> _What to produce_: Retype the listing below, keeping every line the same.

────────────────

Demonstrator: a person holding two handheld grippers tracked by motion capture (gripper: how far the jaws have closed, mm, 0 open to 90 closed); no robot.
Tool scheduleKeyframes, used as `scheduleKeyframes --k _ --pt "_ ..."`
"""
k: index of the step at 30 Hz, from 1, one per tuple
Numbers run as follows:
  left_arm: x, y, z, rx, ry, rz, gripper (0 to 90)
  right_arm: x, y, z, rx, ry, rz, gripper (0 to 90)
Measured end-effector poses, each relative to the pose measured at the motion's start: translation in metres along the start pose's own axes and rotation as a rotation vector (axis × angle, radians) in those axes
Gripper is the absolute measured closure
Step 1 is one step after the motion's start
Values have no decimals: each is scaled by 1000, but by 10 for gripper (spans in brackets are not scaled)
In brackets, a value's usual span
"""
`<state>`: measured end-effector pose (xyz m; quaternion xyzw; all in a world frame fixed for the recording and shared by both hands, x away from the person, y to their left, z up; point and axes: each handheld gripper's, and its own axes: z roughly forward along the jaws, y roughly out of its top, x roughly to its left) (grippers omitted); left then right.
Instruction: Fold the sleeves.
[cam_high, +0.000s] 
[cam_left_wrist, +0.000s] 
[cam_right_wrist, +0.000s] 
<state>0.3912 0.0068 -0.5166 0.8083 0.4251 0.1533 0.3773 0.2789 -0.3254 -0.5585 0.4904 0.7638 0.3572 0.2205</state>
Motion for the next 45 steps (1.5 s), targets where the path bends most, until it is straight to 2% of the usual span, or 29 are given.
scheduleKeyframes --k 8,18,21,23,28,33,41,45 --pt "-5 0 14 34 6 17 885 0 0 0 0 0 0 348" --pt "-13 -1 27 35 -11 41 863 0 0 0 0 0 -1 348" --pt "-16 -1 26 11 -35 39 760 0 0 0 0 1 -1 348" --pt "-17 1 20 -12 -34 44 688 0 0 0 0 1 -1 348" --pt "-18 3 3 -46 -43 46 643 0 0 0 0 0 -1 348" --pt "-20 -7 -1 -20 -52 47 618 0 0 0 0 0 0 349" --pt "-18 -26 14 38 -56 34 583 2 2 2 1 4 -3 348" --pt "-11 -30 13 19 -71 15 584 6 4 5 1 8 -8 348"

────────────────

> _Response below_:
Demonstrator: a person holding two handheld grippers tracked by motion capture (gripper: how far the jaws have closed, mm, 0 open to 90 closed); no robot.
Tool scheduleKeyframes, used as `scheduleKeyframes --k _ --pt "_ ..."`
"""
k: index of the step at 30 Hz, from 1, one per tuple
Numbers run as follows:
  left_arm: x, y, z, rx, ry, rz, gripper (0 to 90)
  right_arm: x, y, z, rx, ry, rz, gripper (0 to 90)
Measured end-effector poses, each relative to the pose measured at the motion's start: translation in metres along the start pose's own axes and rotation as a rotation vector (axis × angle, radians) in those axes
Gripper is the absolute measured closure
Step 1 is one step after the motion's start
Values have no decimals: each is scaled by 1000, but by 10 for gripper (spans in brackets are not scaled)
In brackets, a value's usual span
"""
`<state>`: measured end-effector pose (xyz m; quaternion xyzw; all in a world frame fixed for the recording and shared by both hands, x away from the person, y to their left, z up; point and axes: each handheld gripper's, and its own axes: z roughly forward along the jaws, y roughly out of its top, x roughly to its left) (grippers omitted); left then right.
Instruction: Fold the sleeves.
[cam_high, +0.000s] 
[cam_left_wrist, +0.000s] 
[cam_right_wrist, +0.000s] 
<state>0.3912 0.0068 -0.5166 0.8083 0.4251 0.1533 0.3773 0.2789 -0.3254 -0.5585 0.4904 0.7638 0.3572 0.2205</state>
Motion for the next 45 steps (1.5 s), targets where the path bends most, until it is straight to 2% of the usual span, or 29 are given.
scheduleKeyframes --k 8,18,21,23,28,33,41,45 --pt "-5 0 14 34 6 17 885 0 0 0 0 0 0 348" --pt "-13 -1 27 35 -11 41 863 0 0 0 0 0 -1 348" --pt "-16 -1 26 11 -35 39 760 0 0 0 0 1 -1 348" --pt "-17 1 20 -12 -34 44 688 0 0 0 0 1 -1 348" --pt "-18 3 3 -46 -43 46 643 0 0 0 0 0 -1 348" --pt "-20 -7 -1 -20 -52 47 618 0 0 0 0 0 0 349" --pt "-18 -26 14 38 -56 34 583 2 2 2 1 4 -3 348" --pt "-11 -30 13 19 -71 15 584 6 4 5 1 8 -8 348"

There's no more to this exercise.